For this exercise, transcribe all the entries exactly as given and omit the images.

━━━ SUPPLIED MATERIAL ━━━

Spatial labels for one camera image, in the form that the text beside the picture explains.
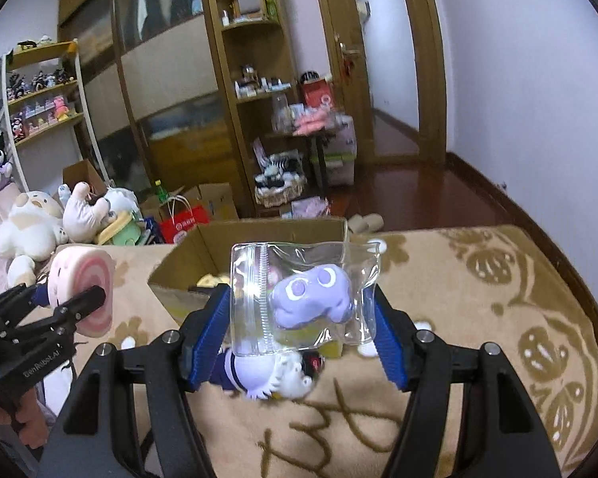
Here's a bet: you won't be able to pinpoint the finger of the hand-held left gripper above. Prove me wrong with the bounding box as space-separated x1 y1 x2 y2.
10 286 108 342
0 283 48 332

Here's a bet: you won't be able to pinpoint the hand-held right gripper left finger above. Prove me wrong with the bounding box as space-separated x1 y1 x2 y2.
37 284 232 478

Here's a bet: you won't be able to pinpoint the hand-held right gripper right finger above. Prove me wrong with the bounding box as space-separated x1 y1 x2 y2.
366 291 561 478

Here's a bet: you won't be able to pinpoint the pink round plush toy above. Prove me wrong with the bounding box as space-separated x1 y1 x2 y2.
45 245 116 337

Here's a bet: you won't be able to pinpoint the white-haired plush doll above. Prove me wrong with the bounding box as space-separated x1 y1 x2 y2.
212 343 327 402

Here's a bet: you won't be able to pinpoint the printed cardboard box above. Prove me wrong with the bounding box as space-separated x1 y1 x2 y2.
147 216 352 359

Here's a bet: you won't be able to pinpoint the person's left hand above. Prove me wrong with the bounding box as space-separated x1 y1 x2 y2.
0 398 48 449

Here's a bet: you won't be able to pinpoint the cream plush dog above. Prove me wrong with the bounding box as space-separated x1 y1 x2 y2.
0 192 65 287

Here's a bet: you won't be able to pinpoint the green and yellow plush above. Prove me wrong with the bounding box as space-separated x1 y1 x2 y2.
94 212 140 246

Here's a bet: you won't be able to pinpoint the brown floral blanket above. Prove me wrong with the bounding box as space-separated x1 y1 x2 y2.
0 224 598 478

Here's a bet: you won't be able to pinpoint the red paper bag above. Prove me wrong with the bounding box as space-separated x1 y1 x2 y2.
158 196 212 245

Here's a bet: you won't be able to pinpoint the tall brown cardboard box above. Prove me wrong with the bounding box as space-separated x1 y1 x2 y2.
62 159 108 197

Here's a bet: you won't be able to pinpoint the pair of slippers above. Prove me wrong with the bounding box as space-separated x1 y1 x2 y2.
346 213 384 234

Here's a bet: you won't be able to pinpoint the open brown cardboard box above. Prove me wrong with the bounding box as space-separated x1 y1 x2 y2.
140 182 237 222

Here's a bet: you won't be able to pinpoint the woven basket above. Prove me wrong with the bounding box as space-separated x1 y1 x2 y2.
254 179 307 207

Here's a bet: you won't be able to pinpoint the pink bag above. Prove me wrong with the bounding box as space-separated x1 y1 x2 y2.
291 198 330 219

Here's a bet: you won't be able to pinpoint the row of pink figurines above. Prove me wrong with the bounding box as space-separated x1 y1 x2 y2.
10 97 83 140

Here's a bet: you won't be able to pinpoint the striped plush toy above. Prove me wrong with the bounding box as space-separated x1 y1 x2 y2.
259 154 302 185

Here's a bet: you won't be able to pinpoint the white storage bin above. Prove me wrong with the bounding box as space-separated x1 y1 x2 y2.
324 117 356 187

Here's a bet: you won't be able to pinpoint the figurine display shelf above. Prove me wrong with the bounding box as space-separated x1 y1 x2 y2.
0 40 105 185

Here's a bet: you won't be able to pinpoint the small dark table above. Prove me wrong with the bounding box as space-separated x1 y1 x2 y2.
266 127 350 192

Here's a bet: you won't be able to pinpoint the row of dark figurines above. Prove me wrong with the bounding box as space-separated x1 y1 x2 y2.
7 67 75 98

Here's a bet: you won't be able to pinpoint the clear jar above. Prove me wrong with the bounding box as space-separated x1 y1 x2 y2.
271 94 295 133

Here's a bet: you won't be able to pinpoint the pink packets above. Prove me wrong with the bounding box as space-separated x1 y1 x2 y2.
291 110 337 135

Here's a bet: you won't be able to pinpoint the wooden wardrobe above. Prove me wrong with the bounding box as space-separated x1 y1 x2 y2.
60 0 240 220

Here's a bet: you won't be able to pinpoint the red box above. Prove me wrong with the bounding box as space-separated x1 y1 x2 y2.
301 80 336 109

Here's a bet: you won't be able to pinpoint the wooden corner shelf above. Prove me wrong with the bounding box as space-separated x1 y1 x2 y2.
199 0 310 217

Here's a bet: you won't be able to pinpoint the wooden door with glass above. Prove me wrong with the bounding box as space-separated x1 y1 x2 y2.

━━━

- [WRITTEN SOLUTION]
Spatial labels for one camera image, in the form that the text beside the picture explains.
Here's a bet: you won't be able to pinpoint the finger of the hand-held left gripper above. Prove me wrong with the bounding box as space-separated x1 y1 x2 y2.
10 286 108 342
0 283 48 332

Here's a bet: you won't be able to pinpoint the hand-held right gripper left finger above. Prove me wrong with the bounding box as space-separated x1 y1 x2 y2.
37 284 232 478

Here's a bet: you won't be able to pinpoint the hand-held right gripper right finger above. Prove me wrong with the bounding box as space-separated x1 y1 x2 y2.
366 291 561 478

Here's a bet: you won't be able to pinpoint the pink round plush toy above. Prove me wrong with the bounding box as space-separated x1 y1 x2 y2.
45 245 116 337

Here's a bet: you won't be able to pinpoint the white-haired plush doll above. Prove me wrong with the bounding box as space-separated x1 y1 x2 y2.
212 343 327 402

Here's a bet: you won't be able to pinpoint the printed cardboard box above. Prove me wrong with the bounding box as space-separated x1 y1 x2 y2.
147 216 352 359

Here's a bet: you won't be able to pinpoint the person's left hand above. Prove me wrong with the bounding box as space-separated x1 y1 x2 y2.
0 398 48 449

Here's a bet: you won't be able to pinpoint the cream plush dog above. Prove me wrong with the bounding box as space-separated x1 y1 x2 y2.
0 192 65 287

Here's a bet: you won't be able to pinpoint the green and yellow plush above. Prove me wrong with the bounding box as space-separated x1 y1 x2 y2.
94 212 140 246

Here's a bet: you won't be able to pinpoint the brown floral blanket above. Prove me wrong with the bounding box as space-separated x1 y1 x2 y2.
0 224 598 478

Here's a bet: you won't be able to pinpoint the red paper bag above. Prove me wrong with the bounding box as space-separated x1 y1 x2 y2.
158 196 212 245

Here's a bet: you won't be able to pinpoint the tall brown cardboard box above. Prove me wrong with the bounding box as space-separated x1 y1 x2 y2.
62 159 108 197

Here's a bet: you won't be able to pinpoint the pair of slippers above. Prove me wrong with the bounding box as space-separated x1 y1 x2 y2.
346 213 384 234

Here's a bet: you won't be able to pinpoint the open brown cardboard box above. Prove me wrong with the bounding box as space-separated x1 y1 x2 y2.
140 182 237 222

Here's a bet: you won't be able to pinpoint the woven basket above. Prove me wrong with the bounding box as space-separated x1 y1 x2 y2.
254 179 307 207

Here's a bet: you won't be able to pinpoint the pink bag above. Prove me wrong with the bounding box as space-separated x1 y1 x2 y2.
291 198 330 219

Here's a bet: you won't be able to pinpoint the row of pink figurines above. Prove me wrong with the bounding box as space-separated x1 y1 x2 y2.
10 97 83 140

Here's a bet: you won't be able to pinpoint the striped plush toy above. Prove me wrong with the bounding box as space-separated x1 y1 x2 y2.
259 154 302 185

Here's a bet: you won't be able to pinpoint the white storage bin above. Prove me wrong with the bounding box as space-separated x1 y1 x2 y2.
324 117 356 187

Here's a bet: you won't be able to pinpoint the figurine display shelf above. Prove me wrong with the bounding box as space-separated x1 y1 x2 y2.
0 40 105 185

Here's a bet: you won't be able to pinpoint the small dark table above. Prove me wrong with the bounding box as space-separated x1 y1 x2 y2.
266 127 350 192

Here's a bet: you won't be able to pinpoint the row of dark figurines above. Prove me wrong with the bounding box as space-separated x1 y1 x2 y2.
7 67 75 98

Here's a bet: you won't be able to pinpoint the clear jar above. Prove me wrong with the bounding box as space-separated x1 y1 x2 y2.
271 94 295 133

Here's a bet: you won't be able to pinpoint the pink packets above. Prove me wrong with the bounding box as space-separated x1 y1 x2 y2.
291 110 337 135

Here's a bet: you won't be able to pinpoint the wooden wardrobe above. Prove me wrong with the bounding box as space-separated x1 y1 x2 y2.
60 0 240 220

Here's a bet: you won't be able to pinpoint the red box above. Prove me wrong with the bounding box as space-separated x1 y1 x2 y2.
301 80 336 109

Here's a bet: you won't be able to pinpoint the wooden corner shelf above. Prove me wrong with the bounding box as space-separated x1 y1 x2 y2.
199 0 310 217

Here's a bet: you won't be able to pinpoint the wooden door with glass above. Prove me wrong with the bounding box as space-separated x1 y1 x2 y2.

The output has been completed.